Prelude No. 6, stab 2/3/4

As promised, I have been stabbing away at Prelude (no fugue) No. 6, and by George, I think I’ve got it. So naturally I’m taking a break.

First of all, it occurred to me that the sounds (“Piano Moods” by one Herbert Boland) I had downloaded from freesound.com to make a warning sound for my teaching periods at school would make awesome ringtones. Thanks, Herbert!

(I used GarageBand to combine three minutes worth of Boland’s sounds to make this warning sound. We’ll be deep in some kind of info skills work, and from nowhere comes the sound of the “time fairies,” as the kids have nicknamed it. Very gentle, very nice, and it gives us three minutes to put our work away and get ready to leave.)

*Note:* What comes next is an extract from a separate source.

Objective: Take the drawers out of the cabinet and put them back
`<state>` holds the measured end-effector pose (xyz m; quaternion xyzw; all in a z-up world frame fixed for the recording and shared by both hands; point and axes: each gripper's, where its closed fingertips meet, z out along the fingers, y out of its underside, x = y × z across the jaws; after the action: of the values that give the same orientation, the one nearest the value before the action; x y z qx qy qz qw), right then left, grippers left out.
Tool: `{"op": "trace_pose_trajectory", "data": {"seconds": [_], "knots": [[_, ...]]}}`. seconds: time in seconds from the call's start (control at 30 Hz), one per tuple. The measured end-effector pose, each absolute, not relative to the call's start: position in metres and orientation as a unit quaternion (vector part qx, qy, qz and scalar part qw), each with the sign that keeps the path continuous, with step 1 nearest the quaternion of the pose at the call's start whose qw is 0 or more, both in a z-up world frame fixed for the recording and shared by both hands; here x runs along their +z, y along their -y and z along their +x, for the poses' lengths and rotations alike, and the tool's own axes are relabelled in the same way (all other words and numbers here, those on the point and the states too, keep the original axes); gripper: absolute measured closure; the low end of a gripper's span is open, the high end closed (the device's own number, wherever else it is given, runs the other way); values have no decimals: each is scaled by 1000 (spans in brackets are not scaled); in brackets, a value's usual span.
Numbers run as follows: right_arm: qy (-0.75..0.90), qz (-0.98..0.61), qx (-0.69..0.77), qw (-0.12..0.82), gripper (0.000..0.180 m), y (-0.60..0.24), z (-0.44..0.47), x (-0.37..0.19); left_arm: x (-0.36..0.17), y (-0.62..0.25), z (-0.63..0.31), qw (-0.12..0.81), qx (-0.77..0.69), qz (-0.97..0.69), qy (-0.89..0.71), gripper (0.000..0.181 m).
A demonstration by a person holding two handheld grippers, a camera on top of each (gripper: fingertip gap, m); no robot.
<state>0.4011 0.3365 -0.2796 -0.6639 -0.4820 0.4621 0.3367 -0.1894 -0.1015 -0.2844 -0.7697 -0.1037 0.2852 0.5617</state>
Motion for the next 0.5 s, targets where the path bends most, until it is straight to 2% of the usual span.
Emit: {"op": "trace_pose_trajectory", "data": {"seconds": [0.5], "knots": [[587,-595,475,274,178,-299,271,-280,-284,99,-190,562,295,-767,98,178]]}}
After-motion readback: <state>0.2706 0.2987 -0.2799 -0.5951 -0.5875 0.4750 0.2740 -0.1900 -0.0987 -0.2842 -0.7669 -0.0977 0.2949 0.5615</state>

So, Prelude No. 6. I had sketched out a nice little ditty previously, but set it aside to see what else I could come up with. (Here’s the mp3 of that sketch.) This morning, I started afresh with a quiet, simple theme which I then could repeat at a fugue-like interval: Prelude 6-2_sketch. There’s the opening thematic statements, then a little break, then a trial run of how I could play with the theme and defeat the expectation of the fugue.

Then I took a break, since it was going well, of course, and picked up a book, Labyrinths, by Sig Lonegren, which I had not opened in months. Just kind of thumbed through it and all of its New Age-y moonbattery. That’s where I found, on p. 139, his correlation of the paths of the 11-circuit labyrinth (mine is a 7-circuit) to the notes of the scale. Well, who could resist that?

So now I have a twelve-tone row, which I am treating as a tonal progression, in a non-fugue kind of way. To wit: Prelude 6-3_sketch. Notice the nice opening theme, which leads into a fugal statement. There’s a break, and then I try out a chord progression for the notes, both in the tonic and the dominant.

That’s where I am at the moment. It’s lunch time, and I’m happy. Now all I have to do is write the damned thing.

Oh, and the first one I think is going to be used in the cello sonata.